I am on my second iteration of the famous "Number Of Islands" graph problem on Leetcode.
https://leetcode.com/problems/number-of-islands/
Given an m x n 2D binary grid grid which represents a map of '1's (land) and '0's (water), return the number of islands.
An island is surrounded by water and is formed by connecting adjacent lands horizontally or vertically. You may assume all four edges of the grid are all surrounded by water.
Example 1:
Input: grid = [
["1","1","1","1","0"],
["1","1","0","1","0"],
["1","1","0","0","0"],
["0","0","0","0","0"]
]
Output: 1
Example 2:
Input: grid = [
["1","1","0","0","0"],
["1","1","0","0","0"],
["0","0","1","0","0"],
["0","0","0","1","1"]
]
Output: 3
My approach is to iterate through each cell in the grid, incrementing a counter when the value == 1. Then, do a breadth-first search of the cell's neighbors, adding them to the queue if their value == 1. Once the queue is empty, keep iterating through all the cells.

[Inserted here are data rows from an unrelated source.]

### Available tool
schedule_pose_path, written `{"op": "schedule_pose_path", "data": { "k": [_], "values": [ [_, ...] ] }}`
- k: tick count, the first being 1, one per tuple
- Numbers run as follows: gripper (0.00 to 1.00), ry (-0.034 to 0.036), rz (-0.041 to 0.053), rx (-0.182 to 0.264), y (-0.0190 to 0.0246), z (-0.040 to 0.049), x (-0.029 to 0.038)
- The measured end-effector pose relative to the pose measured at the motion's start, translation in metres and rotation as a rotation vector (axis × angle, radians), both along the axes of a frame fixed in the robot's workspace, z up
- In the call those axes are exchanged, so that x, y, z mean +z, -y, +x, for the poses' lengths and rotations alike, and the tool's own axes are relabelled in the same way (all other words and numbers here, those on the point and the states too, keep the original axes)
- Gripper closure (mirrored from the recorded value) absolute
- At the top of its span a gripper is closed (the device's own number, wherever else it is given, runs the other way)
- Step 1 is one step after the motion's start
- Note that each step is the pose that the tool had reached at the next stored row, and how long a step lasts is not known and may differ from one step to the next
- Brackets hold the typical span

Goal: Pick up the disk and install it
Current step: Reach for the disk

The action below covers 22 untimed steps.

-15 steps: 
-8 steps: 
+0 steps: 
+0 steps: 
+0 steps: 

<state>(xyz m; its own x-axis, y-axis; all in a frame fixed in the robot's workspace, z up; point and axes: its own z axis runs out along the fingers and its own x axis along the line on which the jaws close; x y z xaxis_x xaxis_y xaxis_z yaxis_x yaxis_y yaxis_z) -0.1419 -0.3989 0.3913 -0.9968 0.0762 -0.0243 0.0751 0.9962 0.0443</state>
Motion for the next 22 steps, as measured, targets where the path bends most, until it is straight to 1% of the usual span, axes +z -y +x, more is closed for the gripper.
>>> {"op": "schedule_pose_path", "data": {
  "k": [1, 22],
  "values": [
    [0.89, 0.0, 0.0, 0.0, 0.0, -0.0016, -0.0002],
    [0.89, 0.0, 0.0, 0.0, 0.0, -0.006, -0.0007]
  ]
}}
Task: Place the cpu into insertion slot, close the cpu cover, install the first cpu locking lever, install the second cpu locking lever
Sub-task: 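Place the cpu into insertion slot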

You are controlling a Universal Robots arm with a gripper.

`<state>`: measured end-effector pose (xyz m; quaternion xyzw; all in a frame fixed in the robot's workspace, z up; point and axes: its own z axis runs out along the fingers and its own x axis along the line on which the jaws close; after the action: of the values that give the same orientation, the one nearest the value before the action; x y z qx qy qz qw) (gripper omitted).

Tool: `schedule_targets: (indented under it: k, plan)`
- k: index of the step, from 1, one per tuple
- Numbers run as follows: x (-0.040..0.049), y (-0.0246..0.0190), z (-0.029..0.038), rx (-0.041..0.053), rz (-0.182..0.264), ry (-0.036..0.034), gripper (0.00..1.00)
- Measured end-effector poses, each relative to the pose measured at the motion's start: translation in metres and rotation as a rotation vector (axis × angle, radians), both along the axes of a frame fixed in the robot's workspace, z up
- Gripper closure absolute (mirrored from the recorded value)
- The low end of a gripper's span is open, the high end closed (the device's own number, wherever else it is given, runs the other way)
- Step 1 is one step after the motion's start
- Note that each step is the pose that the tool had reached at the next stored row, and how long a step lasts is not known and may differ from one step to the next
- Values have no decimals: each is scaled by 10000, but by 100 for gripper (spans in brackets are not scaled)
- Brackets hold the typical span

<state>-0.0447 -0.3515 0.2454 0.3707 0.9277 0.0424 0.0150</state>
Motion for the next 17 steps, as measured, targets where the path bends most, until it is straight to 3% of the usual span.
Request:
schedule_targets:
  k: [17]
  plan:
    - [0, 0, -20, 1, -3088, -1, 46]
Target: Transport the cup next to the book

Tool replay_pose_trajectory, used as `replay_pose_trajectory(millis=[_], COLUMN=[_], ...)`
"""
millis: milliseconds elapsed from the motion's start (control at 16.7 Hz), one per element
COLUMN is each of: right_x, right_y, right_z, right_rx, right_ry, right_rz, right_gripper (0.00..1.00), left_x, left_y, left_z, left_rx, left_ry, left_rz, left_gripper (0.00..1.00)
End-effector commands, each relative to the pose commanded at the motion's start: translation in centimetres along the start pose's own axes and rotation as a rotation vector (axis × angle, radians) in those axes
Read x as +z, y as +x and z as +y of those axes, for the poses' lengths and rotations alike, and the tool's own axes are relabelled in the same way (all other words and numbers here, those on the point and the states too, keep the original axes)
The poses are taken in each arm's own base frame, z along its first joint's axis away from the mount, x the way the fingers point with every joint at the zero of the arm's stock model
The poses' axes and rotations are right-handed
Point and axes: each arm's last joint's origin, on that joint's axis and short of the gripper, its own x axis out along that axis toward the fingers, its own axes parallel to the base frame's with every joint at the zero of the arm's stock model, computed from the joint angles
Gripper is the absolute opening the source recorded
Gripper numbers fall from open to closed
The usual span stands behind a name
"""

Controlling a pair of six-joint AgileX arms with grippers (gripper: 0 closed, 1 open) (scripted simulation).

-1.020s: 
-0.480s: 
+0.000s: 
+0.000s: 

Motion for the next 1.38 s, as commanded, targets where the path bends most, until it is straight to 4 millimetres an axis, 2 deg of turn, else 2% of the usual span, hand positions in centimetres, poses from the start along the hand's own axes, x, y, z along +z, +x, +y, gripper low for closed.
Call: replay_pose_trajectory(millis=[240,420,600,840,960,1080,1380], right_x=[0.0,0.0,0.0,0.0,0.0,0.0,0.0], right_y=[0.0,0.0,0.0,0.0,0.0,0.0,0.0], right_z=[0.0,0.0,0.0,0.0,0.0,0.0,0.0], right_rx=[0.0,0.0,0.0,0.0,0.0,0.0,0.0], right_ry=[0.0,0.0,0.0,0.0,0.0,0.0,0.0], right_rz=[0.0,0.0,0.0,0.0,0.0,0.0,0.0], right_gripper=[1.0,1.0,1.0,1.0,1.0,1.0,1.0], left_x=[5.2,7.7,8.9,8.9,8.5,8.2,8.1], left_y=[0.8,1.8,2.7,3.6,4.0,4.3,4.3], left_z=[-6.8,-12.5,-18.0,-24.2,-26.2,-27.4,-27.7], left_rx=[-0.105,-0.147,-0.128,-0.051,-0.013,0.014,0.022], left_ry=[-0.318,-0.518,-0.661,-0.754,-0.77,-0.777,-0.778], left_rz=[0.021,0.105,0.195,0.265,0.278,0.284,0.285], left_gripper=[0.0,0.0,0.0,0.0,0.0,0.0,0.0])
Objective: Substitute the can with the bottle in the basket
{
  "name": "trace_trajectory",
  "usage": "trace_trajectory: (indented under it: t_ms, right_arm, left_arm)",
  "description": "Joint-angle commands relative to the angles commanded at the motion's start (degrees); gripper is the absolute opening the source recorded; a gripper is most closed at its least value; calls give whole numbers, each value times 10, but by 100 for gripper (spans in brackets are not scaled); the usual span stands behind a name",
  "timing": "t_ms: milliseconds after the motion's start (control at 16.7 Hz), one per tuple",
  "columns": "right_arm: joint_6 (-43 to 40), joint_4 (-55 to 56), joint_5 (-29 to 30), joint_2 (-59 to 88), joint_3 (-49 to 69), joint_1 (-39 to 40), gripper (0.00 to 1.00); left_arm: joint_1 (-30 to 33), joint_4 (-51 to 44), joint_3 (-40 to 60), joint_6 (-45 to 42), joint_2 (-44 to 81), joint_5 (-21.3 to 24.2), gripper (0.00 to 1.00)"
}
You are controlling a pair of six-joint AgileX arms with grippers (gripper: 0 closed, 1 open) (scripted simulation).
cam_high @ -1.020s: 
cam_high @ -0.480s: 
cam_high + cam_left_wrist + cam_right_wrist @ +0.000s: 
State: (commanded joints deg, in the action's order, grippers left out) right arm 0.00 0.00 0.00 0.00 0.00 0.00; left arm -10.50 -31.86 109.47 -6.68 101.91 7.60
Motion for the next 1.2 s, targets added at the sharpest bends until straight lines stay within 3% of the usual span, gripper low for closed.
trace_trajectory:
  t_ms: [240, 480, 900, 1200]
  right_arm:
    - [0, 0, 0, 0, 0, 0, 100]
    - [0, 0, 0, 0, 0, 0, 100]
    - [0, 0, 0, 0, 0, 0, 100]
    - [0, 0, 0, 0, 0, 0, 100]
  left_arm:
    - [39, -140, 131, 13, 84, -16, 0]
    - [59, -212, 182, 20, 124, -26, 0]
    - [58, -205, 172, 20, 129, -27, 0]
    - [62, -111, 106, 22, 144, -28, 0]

To avoid infinite loops, I first used a set()
to keep track of a list of tuple coordinates. This seemed to jack up my memory usage, so I then improved the algorithm by removing the set and simply setting the value of visited cells to 0.
I passed all the test cases but still can't figure out how to get a better runtime. I'm currently slower than ~90% of python submissions.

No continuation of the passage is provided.